## Work order
Show every line below where "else" can be found.

## Listed records
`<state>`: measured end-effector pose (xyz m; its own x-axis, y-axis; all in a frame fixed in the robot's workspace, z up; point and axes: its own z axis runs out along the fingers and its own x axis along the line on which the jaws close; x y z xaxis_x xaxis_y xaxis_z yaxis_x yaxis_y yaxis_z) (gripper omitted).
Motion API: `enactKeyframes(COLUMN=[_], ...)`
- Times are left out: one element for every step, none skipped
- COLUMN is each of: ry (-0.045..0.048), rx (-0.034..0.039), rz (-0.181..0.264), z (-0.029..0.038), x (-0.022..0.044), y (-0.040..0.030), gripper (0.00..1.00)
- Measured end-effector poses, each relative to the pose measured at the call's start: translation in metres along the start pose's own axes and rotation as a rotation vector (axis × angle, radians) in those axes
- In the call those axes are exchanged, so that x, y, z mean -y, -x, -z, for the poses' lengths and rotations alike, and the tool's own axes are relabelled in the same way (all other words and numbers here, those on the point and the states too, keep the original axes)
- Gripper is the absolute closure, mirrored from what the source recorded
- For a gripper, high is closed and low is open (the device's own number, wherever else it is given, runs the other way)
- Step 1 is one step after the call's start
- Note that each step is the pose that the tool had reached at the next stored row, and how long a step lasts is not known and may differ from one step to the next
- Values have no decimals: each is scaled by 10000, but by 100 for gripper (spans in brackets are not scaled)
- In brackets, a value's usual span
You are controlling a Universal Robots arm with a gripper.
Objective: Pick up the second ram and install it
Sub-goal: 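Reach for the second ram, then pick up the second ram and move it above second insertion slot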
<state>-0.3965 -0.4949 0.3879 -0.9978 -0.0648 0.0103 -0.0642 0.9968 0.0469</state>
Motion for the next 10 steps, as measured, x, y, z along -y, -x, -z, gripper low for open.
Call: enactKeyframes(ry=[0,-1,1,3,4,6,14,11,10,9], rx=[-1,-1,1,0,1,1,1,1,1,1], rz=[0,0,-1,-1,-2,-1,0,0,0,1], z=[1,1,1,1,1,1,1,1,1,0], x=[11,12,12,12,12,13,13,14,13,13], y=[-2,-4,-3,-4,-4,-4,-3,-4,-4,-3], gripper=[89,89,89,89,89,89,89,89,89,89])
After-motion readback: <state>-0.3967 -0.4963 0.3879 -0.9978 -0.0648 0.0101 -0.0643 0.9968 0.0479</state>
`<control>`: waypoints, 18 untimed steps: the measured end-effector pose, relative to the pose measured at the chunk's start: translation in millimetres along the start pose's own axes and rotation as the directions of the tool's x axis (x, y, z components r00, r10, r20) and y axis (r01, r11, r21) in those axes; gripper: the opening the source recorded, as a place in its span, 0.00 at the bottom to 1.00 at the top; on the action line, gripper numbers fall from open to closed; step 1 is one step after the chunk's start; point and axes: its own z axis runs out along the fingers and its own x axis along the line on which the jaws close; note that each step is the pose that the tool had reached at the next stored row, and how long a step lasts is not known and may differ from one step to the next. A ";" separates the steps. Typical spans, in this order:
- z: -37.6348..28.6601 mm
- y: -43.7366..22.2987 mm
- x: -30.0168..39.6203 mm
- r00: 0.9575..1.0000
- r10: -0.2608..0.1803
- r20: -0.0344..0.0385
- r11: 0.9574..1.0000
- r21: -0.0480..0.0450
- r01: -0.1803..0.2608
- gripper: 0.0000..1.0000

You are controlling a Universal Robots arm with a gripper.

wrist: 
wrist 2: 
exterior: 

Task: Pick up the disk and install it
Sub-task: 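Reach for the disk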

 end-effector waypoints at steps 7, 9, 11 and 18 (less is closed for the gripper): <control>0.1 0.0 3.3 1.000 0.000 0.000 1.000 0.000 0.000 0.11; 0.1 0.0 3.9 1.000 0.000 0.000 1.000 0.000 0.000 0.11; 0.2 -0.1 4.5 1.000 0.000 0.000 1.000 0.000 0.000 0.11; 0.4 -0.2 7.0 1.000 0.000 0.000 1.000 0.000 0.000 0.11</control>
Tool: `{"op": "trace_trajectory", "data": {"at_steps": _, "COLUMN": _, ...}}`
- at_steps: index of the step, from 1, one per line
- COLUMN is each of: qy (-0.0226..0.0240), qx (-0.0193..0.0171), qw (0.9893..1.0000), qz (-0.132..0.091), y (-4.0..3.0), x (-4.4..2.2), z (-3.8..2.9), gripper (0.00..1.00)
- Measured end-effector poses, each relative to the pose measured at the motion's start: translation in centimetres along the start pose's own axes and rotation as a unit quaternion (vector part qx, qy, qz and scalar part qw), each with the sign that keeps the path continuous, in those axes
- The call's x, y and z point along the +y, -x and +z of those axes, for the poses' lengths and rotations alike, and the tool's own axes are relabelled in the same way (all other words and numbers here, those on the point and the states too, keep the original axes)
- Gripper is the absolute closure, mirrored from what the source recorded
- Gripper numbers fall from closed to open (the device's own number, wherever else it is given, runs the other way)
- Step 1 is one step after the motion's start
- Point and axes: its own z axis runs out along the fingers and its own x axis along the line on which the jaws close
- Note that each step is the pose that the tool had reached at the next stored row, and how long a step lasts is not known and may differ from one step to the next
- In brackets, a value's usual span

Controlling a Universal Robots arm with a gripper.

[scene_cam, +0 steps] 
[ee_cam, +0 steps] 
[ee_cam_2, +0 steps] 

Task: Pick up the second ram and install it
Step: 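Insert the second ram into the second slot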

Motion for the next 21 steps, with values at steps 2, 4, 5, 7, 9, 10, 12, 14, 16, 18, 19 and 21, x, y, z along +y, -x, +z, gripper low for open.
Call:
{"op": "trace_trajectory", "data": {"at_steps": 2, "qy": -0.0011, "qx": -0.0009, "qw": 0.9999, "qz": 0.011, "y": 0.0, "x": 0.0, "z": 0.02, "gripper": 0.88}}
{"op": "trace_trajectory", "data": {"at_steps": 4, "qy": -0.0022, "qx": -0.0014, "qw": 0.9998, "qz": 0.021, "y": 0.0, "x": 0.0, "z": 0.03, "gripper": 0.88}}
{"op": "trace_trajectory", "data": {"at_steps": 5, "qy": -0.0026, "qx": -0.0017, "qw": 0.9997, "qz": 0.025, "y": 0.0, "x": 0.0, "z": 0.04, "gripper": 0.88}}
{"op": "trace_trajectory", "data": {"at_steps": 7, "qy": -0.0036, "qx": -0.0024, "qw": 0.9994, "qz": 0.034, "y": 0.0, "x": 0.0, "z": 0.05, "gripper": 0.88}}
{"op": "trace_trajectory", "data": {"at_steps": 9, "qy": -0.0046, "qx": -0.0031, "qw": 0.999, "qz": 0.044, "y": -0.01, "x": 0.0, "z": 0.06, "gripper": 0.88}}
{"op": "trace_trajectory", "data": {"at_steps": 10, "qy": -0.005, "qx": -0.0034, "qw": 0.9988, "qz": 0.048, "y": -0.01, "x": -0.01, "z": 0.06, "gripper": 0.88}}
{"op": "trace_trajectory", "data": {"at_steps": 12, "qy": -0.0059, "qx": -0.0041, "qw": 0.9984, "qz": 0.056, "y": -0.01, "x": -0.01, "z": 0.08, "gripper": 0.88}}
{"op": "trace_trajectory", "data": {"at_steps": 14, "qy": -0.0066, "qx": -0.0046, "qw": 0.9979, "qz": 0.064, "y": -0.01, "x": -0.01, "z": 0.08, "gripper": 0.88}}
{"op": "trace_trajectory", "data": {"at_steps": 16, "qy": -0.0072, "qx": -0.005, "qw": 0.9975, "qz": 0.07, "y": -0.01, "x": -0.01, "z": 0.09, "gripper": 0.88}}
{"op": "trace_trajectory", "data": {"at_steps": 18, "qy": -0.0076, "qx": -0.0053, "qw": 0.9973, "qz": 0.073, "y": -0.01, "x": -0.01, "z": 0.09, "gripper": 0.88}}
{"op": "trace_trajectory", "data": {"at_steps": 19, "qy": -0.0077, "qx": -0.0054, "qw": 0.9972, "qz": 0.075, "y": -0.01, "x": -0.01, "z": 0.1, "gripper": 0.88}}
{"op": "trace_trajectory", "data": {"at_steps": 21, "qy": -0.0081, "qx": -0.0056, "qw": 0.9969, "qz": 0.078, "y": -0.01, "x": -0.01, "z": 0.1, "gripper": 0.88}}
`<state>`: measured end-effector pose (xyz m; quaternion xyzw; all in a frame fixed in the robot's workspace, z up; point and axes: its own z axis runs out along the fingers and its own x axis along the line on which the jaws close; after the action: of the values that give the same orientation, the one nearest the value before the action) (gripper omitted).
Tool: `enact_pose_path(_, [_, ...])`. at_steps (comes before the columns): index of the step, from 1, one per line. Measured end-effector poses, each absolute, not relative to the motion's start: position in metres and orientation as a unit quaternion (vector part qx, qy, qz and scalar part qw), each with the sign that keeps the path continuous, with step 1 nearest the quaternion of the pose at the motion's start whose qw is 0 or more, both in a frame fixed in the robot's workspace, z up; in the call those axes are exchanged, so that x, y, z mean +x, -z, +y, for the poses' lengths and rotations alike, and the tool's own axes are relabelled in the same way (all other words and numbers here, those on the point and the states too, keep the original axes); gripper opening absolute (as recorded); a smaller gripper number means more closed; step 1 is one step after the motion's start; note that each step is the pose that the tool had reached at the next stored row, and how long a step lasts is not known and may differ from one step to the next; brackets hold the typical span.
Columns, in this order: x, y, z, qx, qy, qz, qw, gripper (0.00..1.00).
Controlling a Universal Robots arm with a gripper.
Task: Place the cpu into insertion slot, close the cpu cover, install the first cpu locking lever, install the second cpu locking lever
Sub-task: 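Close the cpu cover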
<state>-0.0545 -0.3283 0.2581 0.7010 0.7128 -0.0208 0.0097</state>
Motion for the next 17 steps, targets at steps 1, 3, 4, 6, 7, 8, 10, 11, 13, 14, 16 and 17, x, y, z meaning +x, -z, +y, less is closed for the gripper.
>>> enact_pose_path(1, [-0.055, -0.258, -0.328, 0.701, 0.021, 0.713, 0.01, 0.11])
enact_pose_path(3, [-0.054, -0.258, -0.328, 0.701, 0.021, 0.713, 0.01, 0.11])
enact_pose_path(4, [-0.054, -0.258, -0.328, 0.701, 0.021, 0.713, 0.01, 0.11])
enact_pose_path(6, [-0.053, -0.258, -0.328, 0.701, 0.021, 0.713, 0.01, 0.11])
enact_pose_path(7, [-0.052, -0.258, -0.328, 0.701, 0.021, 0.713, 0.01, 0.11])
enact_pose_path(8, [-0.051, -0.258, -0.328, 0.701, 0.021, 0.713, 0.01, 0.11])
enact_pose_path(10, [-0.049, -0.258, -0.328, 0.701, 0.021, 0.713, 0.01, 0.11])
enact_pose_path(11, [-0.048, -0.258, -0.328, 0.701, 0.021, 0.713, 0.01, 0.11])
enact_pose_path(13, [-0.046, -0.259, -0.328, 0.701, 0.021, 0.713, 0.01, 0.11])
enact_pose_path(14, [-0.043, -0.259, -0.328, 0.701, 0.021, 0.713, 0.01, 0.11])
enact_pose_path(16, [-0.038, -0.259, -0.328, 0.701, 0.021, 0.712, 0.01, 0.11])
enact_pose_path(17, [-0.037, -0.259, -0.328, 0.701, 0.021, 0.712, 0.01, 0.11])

## Your solution
- For a gripper, high is closed and low is open (the device's own number, wherever else it is given, runs the other way)
- Gripper numbers fall from closed to open (the device's own number, wherever else it is given, runs the other way)

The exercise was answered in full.